A very short practical guide for Bayesian ordinal models in brms

To help someone understand how to set priors for an ordinal model with a cumulative link in brms, I had to run a bunch of simulations to really get a grasp on it myself. I ended up writing a short post about it:

12 Likes

Loved `ppd_ridgeplot`, super smart visualization!

1 Like

Thanks! I didn’t change the ppc_bars, but I think it would also be a nice way to show the predictions there. The error bars can be very misleading, especially if you get a lot of predictions of 0s and 1s. Not sure what @jonah thinks, but it might be something interesting for bayesplot.

1 Like

If I may suggest, I would show separate overalapping histograms (alpha ~ 0.7) for each read group (0, 1) in Prior predictive distribution for the slope. It should highlight better the impact of the prior for this parameter.

Also, could you explore the impact of choosing different means other than 1 in Intercept-only model: Nudging priors?

Great work!

This is a very nice intro! Though, (if I’ve read the code correctly), I wondering why you assign the priors for the Intercept the same location? If we know that our response is ordered, this seems like a rather strange choice to me.

yeah this seems like a good idea.

I started from Paul Buerkner’s tutorial that does that. You’re right that you can, but it seems like an overkill to me. It could be useful if one has very specific prior information about the thresholds. But it seems that with the order constraint, and one common prior is enough to 1. get them relatively uniformly separated, 2. put more weight to the extremes or 3. nudge them to more probability to the higher or lower categories. And these seems to be the most common scenarios. But I think it’s worth it to add a footnote that this is possible, by setting the coef to numbers 1 to K.
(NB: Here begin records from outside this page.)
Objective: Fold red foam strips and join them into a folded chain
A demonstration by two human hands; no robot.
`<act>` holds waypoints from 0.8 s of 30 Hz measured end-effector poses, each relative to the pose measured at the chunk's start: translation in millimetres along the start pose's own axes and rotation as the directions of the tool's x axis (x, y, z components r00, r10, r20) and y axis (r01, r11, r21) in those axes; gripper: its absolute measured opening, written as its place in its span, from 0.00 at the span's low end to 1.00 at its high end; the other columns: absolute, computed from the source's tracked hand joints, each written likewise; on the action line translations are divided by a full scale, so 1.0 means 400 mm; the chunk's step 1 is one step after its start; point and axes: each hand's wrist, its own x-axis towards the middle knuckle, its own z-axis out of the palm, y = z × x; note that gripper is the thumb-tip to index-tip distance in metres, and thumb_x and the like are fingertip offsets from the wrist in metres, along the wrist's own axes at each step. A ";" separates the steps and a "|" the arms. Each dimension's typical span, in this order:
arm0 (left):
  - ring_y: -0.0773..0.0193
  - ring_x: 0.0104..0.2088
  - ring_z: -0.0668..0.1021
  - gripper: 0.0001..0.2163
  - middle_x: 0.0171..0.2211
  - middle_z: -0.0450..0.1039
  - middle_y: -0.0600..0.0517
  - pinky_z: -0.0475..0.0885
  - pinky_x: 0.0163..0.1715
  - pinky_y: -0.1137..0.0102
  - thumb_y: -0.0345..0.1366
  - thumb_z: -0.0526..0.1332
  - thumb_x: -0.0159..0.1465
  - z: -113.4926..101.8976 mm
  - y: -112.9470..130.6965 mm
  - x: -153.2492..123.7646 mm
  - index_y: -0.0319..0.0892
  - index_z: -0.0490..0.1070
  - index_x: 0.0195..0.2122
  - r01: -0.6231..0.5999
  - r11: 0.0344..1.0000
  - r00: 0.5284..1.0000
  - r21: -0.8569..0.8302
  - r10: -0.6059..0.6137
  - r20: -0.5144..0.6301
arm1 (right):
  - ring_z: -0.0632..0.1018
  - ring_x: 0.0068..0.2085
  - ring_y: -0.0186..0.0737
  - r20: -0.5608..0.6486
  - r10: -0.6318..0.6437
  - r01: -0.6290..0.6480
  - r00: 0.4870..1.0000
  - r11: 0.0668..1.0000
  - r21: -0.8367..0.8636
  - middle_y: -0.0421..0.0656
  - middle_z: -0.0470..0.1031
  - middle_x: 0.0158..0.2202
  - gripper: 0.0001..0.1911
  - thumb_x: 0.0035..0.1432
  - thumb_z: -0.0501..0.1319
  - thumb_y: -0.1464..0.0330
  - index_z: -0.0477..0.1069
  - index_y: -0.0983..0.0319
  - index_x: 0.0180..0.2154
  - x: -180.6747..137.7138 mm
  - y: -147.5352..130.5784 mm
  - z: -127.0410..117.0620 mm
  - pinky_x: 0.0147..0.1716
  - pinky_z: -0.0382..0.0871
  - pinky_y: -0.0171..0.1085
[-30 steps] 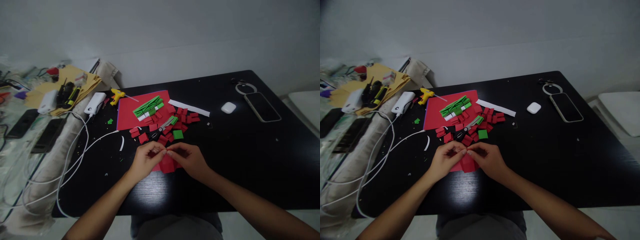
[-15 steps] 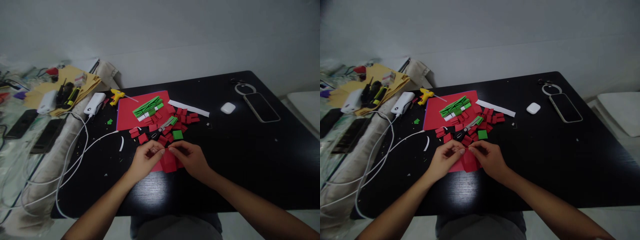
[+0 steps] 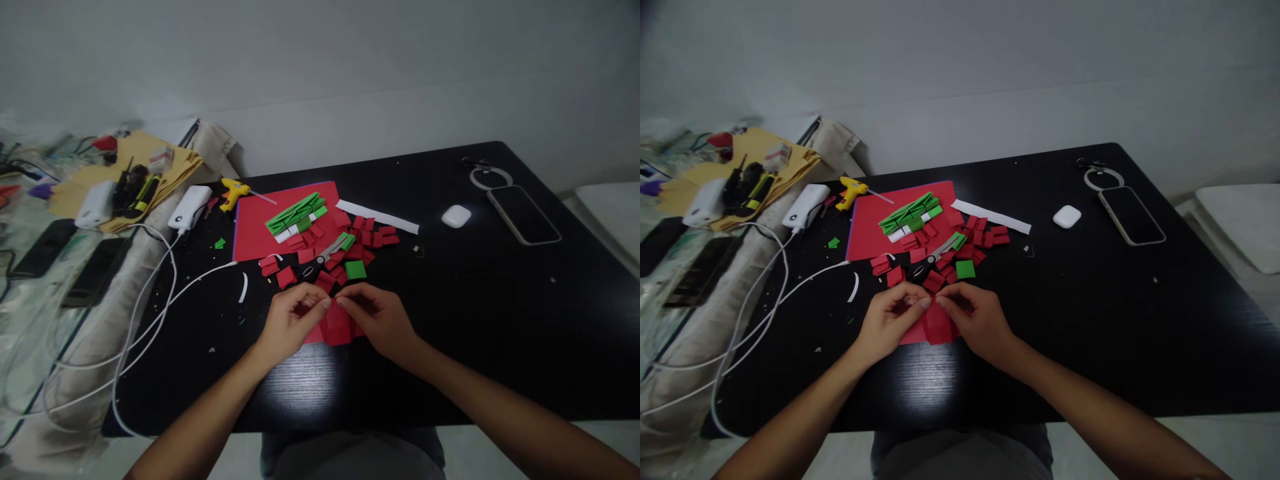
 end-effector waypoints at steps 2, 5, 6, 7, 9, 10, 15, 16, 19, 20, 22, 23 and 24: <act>0.69 0.26 0.72 0.07 0.26 0.73 0.54 0.67 0.28 0.75 0.37 0.65 0.66 -0.001 0.001 0.001 0.39 0.77 0.34 0.002 1.000 1.000 0.005 -0.002 -0.002 | 0.83 0.35 0.41 -0.010 0.012 -0.012 1.000 1.000 0.009 0.42 0.83 0.34 0.07 0.62 0.66 0.63 0.80 0.59 0.37 0.000 -0.003 0.000 0.36 0.76 0.37; 0.69 0.26 0.71 0.08 0.25 0.72 0.55 0.67 0.28 0.75 0.37 0.65 0.66 -0.003 0.001 0.002 0.39 0.77 0.33 0.005 1.000 1.000 0.012 -0.005 -0.017 | 0.83 0.35 0.41 -0.011 0.020 -0.019 1.000 1.000 0.006 0.42 0.83 0.34 0.07 0.62 0.66 0.63 0.80 0.59 0.37 0.002 -0.006 -0.002 0.36 0.76 0.36; 0.70 0.26 0.71 0.08 0.25 0.72 0.55 0.67 0.28 0.75 0.37 0.65 0.66 -0.003 0.000 0.003 0.39 0.77 0.33 0.005 1.000 1.000 0.014 -0.005 -0.021 | 0.83 0.35 0.41 -0.009 0.019 -0.019 1.000 1.000 -0.002 0.42 0.83 0.33 0.07 0.62 0.66 0.63 0.80 0.59 0.37 0.002 -0.006 -0.003 0.35 0.76 0.36; 0.70 0.26 0.71 0.08 0.25 0.71 0.55 0.67 0.28 0.75 0.37 0.65 0.66 -0.003 0.000 0.003 0.39 0.77 0.33 0.004 1.000 1.000 0.015 -0.004 -0.021 | 0.83 0.34 0.40 -0.006 0.018 -0.018 1.000 1.000 -0.008 0.42 0.83 0.33 0.07 0.62 0.66 0.63 0.80 0.59 0.37 0.003 -0.006 -0.004 0.34 0.76 0.36; 0.69 0.26 0.71 0.08 0.25 0.72 0.55 0.67 0.28 0.75 0.37 0.65 0.67 -0.002 -0.002 0.002 0.39 0.77 0.34 0.004 1.000 1.000 0.013 -0.004 -0.017 | 0.82 0.34 0.40 -0.001 0.010 -0.010 1.000 1.000 -0.008 0.42 0.83 0.33 0.07 0.63 0.66 0.64 0.80 0.59 0.36 0.005 -0.007 -0.005 0.34 0.75 0.35; 0.69 0.26 0.71 0.08 0.25 0.72 0.55 0.66 0.28 0.75 0.38 0.64 0.67 -0.002 -0.003 0.002 0.39 0.77 0.34 0.005 1.000 1.000 0.010 -0.005 -0.015 | 0.82 0.34 0.40 0.000 0.007 -0.007 1.000 1.000 -0.003 0.42 0.83 0.33 0.06 0.63 0.66 0.64 0.80 0.59 0.36 0.005 -0.007 -0.006 0.34 0.75 0.35; 0.69 0.26 0.71 0.08 0.26 0.72 0.55 0.66 0.28 0.74 0.38 0.64 0.67 -0.006 -0.001 0.001 0.39 0.77 0.35 0.011 1.000 1.000 0.002 -0.011 -0.006 | 0.82 0.34 0.40 0.000 0.032 -0.032 0.999 0.999 0.042 0.42 0.83 0.33 0.06 0.62 0.66 0.63 0.80 0.59 0.35 0.006 -0.015 -0.007 0.34 0.75 0.35; 0.69 0.27 0.71 0.08 0.26 0.72 0.55 0.66 0.28 0.74 0.38 0.65 0.67 -0.007 0.000 0.001 0.40 0.77 0.35 0.012 1.000 1.000 0.001 -0.012 -0.002 | 0.82 0.35 0.40 0.008 0.042 -0.043 0.999 0.998 0.049 0.42 0.83 0.33 0.07 0.61 0.67 0.63 0.80 0.59 0.35 0.006 -0.017 -0.007 0.35 0.75 0.35; 0.69 0.27 0.71 0.08 0.26 0.72 0.54 0.66 0.28 0.74 0.38 0.65 0.67 -0.007 0.004 0.001 0.40 0.77 0.34 0.016 1.000 1.000 -0.007 -0.016 0.000 | 0.81 0.34 0.40 0.019 0.056 -0.057 0.998 0.996 0.068 0.42 0.82 0.32 0.07 0.61 0.67 0.62 0.80 0.59 0.35 0.006 -0.019 -0.006 0.34 0.74 0.36; 0.69 0.27 0.71 0.08 0.26 0.72 0.54 0.66 0.28 0.74 0.38 0.65 0.67 -0.006 0.004 0.001 0.39 0.77 0.34 0.020 1.000 1.000 -0.013 -0.020 -0.003 | 0.80 0.33 0.40 0.021 0.060 -0.062 0.998 0.995 0.074 0.42 0.82 0.32 0.07 0.61 0.67 0.62 0.80 0.59 0.35 0.007 -0.018 -0.006 0.34 0.74 0.36; 0.69 0.26 0.70 0.08 0.26 0.72 0.55 0.66 0.28 0.74 0.38 0.65 0.66 -0.003 0.004 0.001 0.39 0.77 0.34 0.037 0.999 0.999 -0.037 -0.037 -0.012 | 0.79 0.33 0.39 0.025 0.072 -0.074 0.997 0.994 0.087 0.42 0.81 0.32 0.08 0.61 0.66 0.62 0.79 0.60 0.35 0.009 -0.016 -0.006 0.33 0.72 0.36; 0.69 0.26 0.70 0.08 0.25 0.71 0.55 0.66 0.28 0.74 0.39 0.65 0.66 -0.001 0.003 0.001 0.39 0.77 0.34 0.051 0.997 0.999 -0.049 -0.052 -0.016 | 0.78 0.32 0.39 0.029 0.077 -0.079 0.997 0.992 0.094 0.42 0.80 0.31 0.09 0.61 0.66 0.62 0.79 0.60 0.35 0.011 -0.015 -0.007 0.32 0.71 0.36; 0.69 0.26 0.70 0.08 0.25 0.71 0.55 0.66 0.28 0.74 0.39 0.65 0.66 0.000 0.001 0.001 0.39 0.77 0.34 0.067 0.996 0.998 -0.059 -0.068 -0.019 | 0.78 0.32 0.38 0.033 0.079 -0.082 0.996 0.991 0.102 0.42 0.79 0.31 0.09 0.62 0.65 0.62 0.78 0.61 0.35 0.012 -0.014 -0.008 0.32 0.71 0.36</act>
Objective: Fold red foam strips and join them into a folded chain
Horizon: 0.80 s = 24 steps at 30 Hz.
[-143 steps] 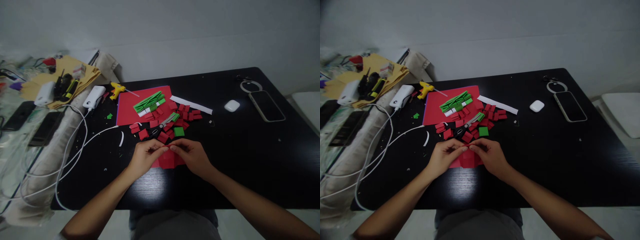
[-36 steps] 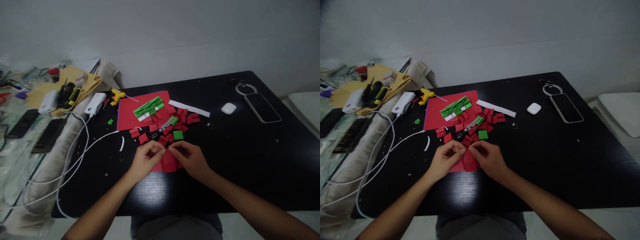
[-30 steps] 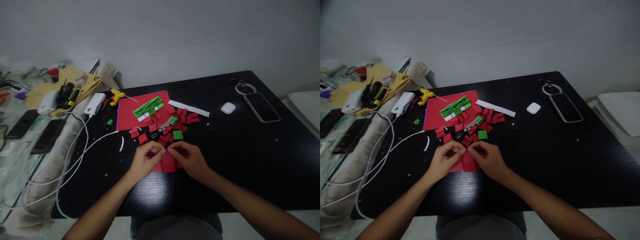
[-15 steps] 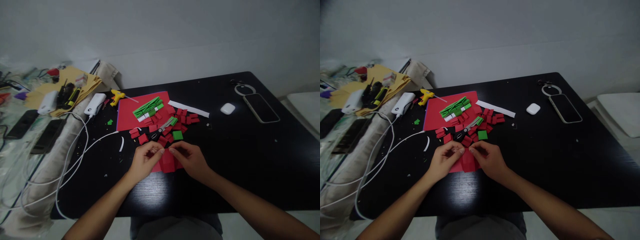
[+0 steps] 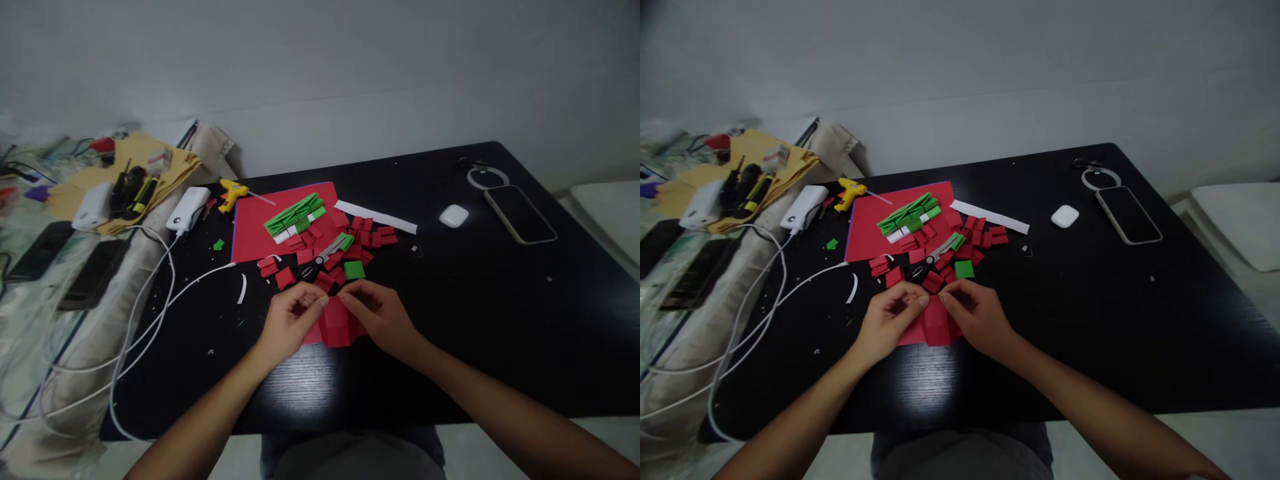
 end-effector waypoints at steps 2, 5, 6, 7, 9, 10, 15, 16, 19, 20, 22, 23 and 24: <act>0.69 0.26 0.70 0.09 0.25 0.71 0.55 0.66 0.28 0.74 0.40 0.65 0.66 0.001 -0.005 0.002 0.39 0.77 0.35 0.026 1.000 1.000 -0.009 -0.026 -0.008 | 0.77 0.33 0.38 0.007 -0.005 0.005 1.000 1.000 0.013 0.42 0.79 0.33 0.09 0.63 0.62 0.63 0.78 0.61 0.36 0.002 0.000 -0.004 0.33 0.71 0.36; 0.68 0.27 0.71 0.08 0.27 0.72 0.55 0.66 0.30 0.73 0.40 0.65 0.66 0.001 -0.014 0.005 0.40 0.77 0.36 0.037 0.999 0.999 -0.005 -0.037 -0.027 | 0.79 0.38 0.39 0.023 -0.009 0.008 1.000 0.998 0.055 0.41 0.79 0.36 0.09 0.60 0.59 0.70 0.77 0.59 0.40 0.003 -0.003 -0.008 0.39 0.72 0.37; 0.68 0.28 0.71 0.08 0.27 0.72 0.54 0.66 0.30 0.73 0.40 0.65 0.66 0.001 -0.017 0.006 0.40 0.77 0.37 0.036 0.999 0.999 -0.008 -0.036 -0.034 | 0.80 0.39 0.39 0.045 -0.006 0.001 0.999 0.996 0.092 0.41 0.80 0.38 0.11 0.57 0.59 0.72 0.76 0.59 0.42 0.002 -0.004 -0.008 0.41 0.73 0.38; 0.68 0.28 0.71 0.08 0.28 0.73 0.54 0.67 0.30 0.73 0.40 0.65 0.66 0.001 -0.020 0.007 0.40 0.77 0.38 0.035 0.999 0.999 -0.015 -0.036 -0.040 | 0.80 0.41 0.40 0.069 -0.006 -0.003 0.998 0.992 0.123 0.41 0.80 0.39 0.14 0.55 0.59 0.74 0.76 0.58 0.42 0.002 -0.005 -0.008 0.42 0.73 0.38; 0.68 0.28 0.71 0.08 0.28 0.73 0.54 0.67 0.30 0.73 0.39 0.65 0.67 0.002 -0.023 0.007 0.40 0.76 0.41 0.029 0.999 0.998 -0.033 -0.030 -0.047 | 0.81 0.43 0.40 0.103 -0.003 -0.013 0.995 0.987 0.159 0.41 0.81 0.40 0.15 0.54 0.58 0.74 0.75 0.57 0.43 0.002 -0.005 -0.005 0.43 0.74 0.38; 0.68 0.28 0.72 0.07 0.29 0.74 0.54 0.67 0.31 0.73 0.39 0.64 0.67 0.002 -0.024 0.007 0.41 0.76 0.42 0.023 0.999 0.999 -0.036 -0.025 -0.045 | 0.82 0.43 0.40 0.106 0.000 -0.017 0.994 0.987 0.161 0.41 0.81 0.41 0.16 0.53 0.58 0.75 0.75 0.57 0.43 0.002 -0.004 -0.004 0.43 0.74 0.39; 0.66 0.31 0.75 0.07 0.33 0.78 0.51 0.69 0.34 0.72 0.37 0.61 0.69 0.001 -0.024 0.004 0.41 0.76 0.44 0.002 1.000 1.000 0.007 -0.002 0.001 | 0.82 0.45 0.41 0.061 -0.010 0.001 0.998 0.991 0.136 0.43 0.82 0.44 0.14 0.55 0.60 0.74 0.75 0.58 0.44 0.003 0.007 0.004 0.47 0.76 0.40; 0.66 0.31 0.75 0.07 0.34 0.78 0.51 0.69 0.34 0.72 0.36 0.60 0.69 0.001 -0.025 0.003 0.41 0.76 0.44 -0.004 1.000 1.000 0.016 0.003 0.008 | 0.83 0.46 0.41 0.055 -0.012 0.004 0.998 0.990 0.138 0.43 0.82 0.44 0.13 0.56 0.61 0.73 0.75 0.58 0.43 0.004 0.010 0.005 0.48 0.76 0.40; 0.65 0.33 0.77 0.08 0.36 0.79 0.50 0.71 0.35 0.71 0.31 0.59 0.68 0.000 -0.029 0.002 0.41 0.76 0.46 -0.020 0.999 1.000 0.027 0.020 0.024 | 0.84 0.45 0.42 0.038 -0.015 0.010 0.999 0.989 0.148 0.44 0.83 0.43 0.10 0.58 0.64 0.70 0.76 0.58 0.43 0.005 0.017 0.008 0.48 0.77 0.41; 0.65 0.35 0.78 0.09 0.37 0.79 0.50 0.72 0.37 0.71 0.29 0.58 0.67 0.000 -0.030 0.002 0.41 0.75 0.46 -0.025 0.999 0.999 0.024 0.024 0.029 | 0.84 0.45 0.42 0.036 -0.015 0.010 0.999 0.989 0.148 0.44 0.83 0.43 0.09 0.58 0.64 0.69 0.77 0.58 0.42 0.005 0.019 0.008 0.48 0.78 0.41; 0.64 0.38 0.79 0.13 0.40 0.79 0.49 0.73 0.40 0.70 0.25 0.57 0.64 -0.001 -0.033 0.000 0.42 0.74 0.48 -0.036 0.999 0.998 0.018 0.035 0.054 | 0.84 0.44 0.43 0.034 -0.014 0.009 0.999 0.989 0.144 0.44 0.84 0.42 0.08 0.58 0.65 0.68 0.77 0.58 0.41 0.007 0.020 0.007 0.47 0.78 0.42; 0.63 0.39 0.79 0.15 0.40 0.79 0.49 0.73 0.41 0.69 0.23 0.57 0.62 -0.001 -0.033 -0.001 0.41 0.74 0.49 -0.049 0.999 0.996 0.021 0.047 0.075 | 0.84 0.44 0.43 0.035 -0.013 0.008 0.999 0.990 0.139 0.44 0.84 0.41 0.07 0.58 0.65 0.68 0.78 0.58 0.41 0.008 0.020 0.006 0.47 0.78 0.42; 0.63 0.39 0.79 0.17 0.41 0.78 0.49 0.74 0.42 0.69 0.22 0.57 0.61 -0.002 -0.032 -0.002 0.42 0.73 0.50 -0.065 0.998 0.993 0.027 0.062 0.098 | 0.84 0.44 0.43 0.033 -0.009 0.005 0.999 0.991 0.131 0.44 0.84 0.41 0.07 0.58 0.66 0.68 0.78 0.58 0.40 0.009 0.020 0.005 0.47 0.78 0.42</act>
I like it! I’m always open to adding new useful plots to bayesplot. I don’t fit ordinal models too often in my own work, so they are probably a bit neglected when it comes to what bayesplot offers. So it would be great to get some contributions from people who deal with ordinal models more often and have a better sense for what’s useful.

2 Likes

Just wrote the code adapting your function to groups. ppd_ridgeplot with groups Ā· GitHub

I was suprised with the persistent overlap between histograms despite changing the prior for `read`. Can you explain this behavior?

I think it’s kind of expected, the prior for the slope is centered in zero. Beta might increase or decrease the proportions.

In cases like this, I think the prior prediction showing the difference between the conditions might be more informative.

But another issue is that this type of plot doesn’t show how the predictions affect all the categories, because there’s always a trade off, like the increase in category one is linked to the decrease in category 5.

Maybe this kind of plot is better:

And if I look at the difference between read and not read conditions, the prior predictive distributions look even stranger!

I’m not entirely sure why the prior prediction is that the later categories won’t change. Notice that there’s no 5, that’s because there’s no predicted difference between read and no read for 5!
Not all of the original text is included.